The data from this study on current commercial plant-based options for cats suggest that these diets should not be considered. Six out of seven plant-based diets, which included products labeled for only cats and dogs/cats, were found to be deficient in essential amino acids for cats based on the lab analysis of one sample each. These results echo the 2004 study I discuss in my previous article that found two vegan cat diets to be deficient in essential nutrients (2) . As such, we need not even discuss label regulations to be concerned with the quality control of these diets.

When it comes to live cats eating plant-based diets, we are even more lacking in data than in dogs. There was a study (also discussed in my previous article) that looked at Vitamin B12 and Taurine in live cats eating a variety of vegan diets (3). However, this study yielded mixed results and Vitamin B12 and Taurine are actually already supplemented from non-animal sources in conventional cat food. A bigger concern is arachidonic acid, which no company has proven can be utilized efficiently from a non-animal source in cats. The closest thing we have currently have to a vegan diet that has been fed and studied in live cats in a controlled setting is Royal Canin Veterinary Diet® Feline Hydrolyzed Protein Adult HP, a hypoallergenic feline diet that utilizes hydrolyzed soy protein as its only protein source. However, this diet contains chicken fat for arachidonic acid, fish oil for EPA/DHA, and some animal-sourced vitamins. It should also be noted that like many of Royal Canin’s veterinary diets, it does not officially carry a label stating it has passed AAFCO feeding tests. Still, Royal Canin does study all its veterinary diets in live animal colonies for extended periods of time.  The diet also carries an S/O index label, which means it is good at preventing both struvite and calcium oxate urolithiasis. The former has anecdotally been an issue with cats eating commercial vegan diets.

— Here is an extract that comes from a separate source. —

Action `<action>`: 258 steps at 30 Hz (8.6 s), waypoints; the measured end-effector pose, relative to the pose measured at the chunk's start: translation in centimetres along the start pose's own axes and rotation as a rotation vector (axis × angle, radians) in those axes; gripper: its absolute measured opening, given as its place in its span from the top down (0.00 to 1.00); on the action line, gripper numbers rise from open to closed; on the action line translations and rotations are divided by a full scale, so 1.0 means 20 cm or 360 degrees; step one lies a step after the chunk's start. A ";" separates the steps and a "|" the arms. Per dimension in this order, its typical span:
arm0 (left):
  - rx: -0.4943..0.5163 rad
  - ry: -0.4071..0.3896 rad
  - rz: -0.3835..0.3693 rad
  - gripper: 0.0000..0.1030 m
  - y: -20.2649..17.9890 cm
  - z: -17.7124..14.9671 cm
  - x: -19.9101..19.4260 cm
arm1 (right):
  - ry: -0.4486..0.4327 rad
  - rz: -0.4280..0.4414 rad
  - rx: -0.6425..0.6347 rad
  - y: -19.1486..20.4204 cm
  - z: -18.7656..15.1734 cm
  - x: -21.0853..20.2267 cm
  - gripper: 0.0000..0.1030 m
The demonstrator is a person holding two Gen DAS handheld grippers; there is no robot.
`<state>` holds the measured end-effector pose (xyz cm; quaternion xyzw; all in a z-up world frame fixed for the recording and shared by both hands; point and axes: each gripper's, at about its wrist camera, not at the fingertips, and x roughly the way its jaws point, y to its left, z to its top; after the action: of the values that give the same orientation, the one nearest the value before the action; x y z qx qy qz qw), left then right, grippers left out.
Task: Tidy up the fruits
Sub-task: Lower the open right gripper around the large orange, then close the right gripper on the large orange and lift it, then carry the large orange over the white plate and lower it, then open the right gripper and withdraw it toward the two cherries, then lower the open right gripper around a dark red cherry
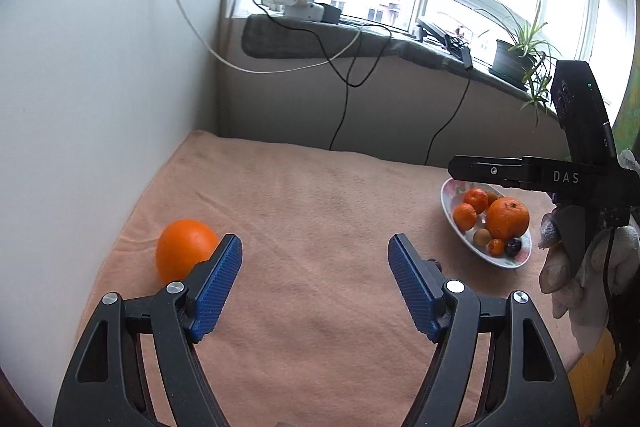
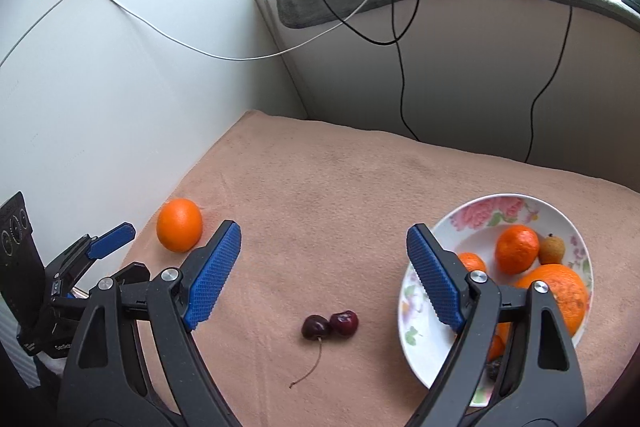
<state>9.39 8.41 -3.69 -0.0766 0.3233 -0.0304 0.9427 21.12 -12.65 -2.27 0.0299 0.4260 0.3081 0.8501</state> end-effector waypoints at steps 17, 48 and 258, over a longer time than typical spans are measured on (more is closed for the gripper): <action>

Note: The original version of this blog was written for a dog food company I no longer support. Any promotional material has been removed, dog information has been updated, and cat information has been added.

1. Kanakubo, Kayo, Andrea J. Fascetti, and Jennifer A. Larsen. “Assessment of protein and amino acid concentrations and labeling adequacy of commercial vegetarian diets formulated for dogs and cats.” Journal of the American Veterinary Medical Association 247.4 (2015): 385-392.

2. Gray, Christina M., Rance K. Sellon, and Lisa M. Freeman. “Nutritional adequacy of two vegan diets for cats.” Journal of the American Veterinary Medical Association 225.11 (2004): 1670-1675.

3. Wakefield, Lorelei A., Frances S. Shofer, and Kathryn E. Michel. “Evaluation of cats fed vegetarian diets and attitudes of their caregivers.” Journal of the American Veterinary Medical Association 229.1 (2006): 70-73.